- _TASK_
Copying nothing before it, reproduce the line that holds "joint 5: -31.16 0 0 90" and every line after it in the data, exactly.
/---
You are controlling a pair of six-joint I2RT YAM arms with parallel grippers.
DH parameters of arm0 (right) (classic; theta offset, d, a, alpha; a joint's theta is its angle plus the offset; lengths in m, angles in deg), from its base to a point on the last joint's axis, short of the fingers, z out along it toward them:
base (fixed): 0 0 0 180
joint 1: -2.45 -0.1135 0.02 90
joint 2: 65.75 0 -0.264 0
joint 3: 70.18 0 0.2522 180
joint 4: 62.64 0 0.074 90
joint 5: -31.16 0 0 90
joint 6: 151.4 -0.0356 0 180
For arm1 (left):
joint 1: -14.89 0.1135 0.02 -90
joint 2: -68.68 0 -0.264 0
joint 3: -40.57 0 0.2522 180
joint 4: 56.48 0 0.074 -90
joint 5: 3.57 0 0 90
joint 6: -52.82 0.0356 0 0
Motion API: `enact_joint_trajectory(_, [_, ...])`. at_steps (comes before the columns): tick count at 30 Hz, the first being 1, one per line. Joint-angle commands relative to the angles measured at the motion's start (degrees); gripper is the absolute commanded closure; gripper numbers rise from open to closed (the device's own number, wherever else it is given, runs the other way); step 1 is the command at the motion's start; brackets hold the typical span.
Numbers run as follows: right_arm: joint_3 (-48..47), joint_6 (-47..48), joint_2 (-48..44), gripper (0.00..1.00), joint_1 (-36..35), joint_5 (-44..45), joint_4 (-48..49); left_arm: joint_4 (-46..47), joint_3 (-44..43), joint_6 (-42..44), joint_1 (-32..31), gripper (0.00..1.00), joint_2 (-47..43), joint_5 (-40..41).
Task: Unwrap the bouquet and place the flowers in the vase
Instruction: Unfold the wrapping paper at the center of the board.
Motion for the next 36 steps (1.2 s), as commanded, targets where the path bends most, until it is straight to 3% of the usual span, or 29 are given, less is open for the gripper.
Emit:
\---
- _ANSWER TO THIS TASK_
joint 5: -31.16 0 0 90
joint 6: 151.4 -0.0356 0 180
For arm1 (left):
joint 1: -14.89 0.1135 0.02 -90
joint 2: -68.68 0 -0.264 0
joint 3: -40.57 0 0.2522 180
joint 4: 56.48 0 0.074 -90
joint 5: 3.57 0 0 90
joint 6: -52.82 0.0356 0 0
Motion API: `enact_joint_trajectory(_, [_, ...])`. at_steps (comes before the columns): tick count at 30 Hz, the first being 1, one per line. Joint-angle commands relative to the angles measured at the motion's start (degrees); gripper is the absolute commanded closure; gripper numbers rise from open to closed (the device's own number, wherever else it is given, runs the other way); step 1 is the command at the motion's start; brackets hold the typical span.
Numbers run as follows: right_arm: joint_3 (-48..47), joint_6 (-47..48), joint_2 (-48..44), gripper (0.00..1.00), joint_1 (-36..35), joint_5 (-44..45), joint_4 (-48..49); left_arm: joint_4 (-46..47), joint_3 (-44..43), joint_6 (-42..44), joint_1 (-32..31), gripper (0.00..1.00), joint_2 (-47..43), joint_5 (-40..41).
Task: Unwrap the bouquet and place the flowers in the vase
Instruction: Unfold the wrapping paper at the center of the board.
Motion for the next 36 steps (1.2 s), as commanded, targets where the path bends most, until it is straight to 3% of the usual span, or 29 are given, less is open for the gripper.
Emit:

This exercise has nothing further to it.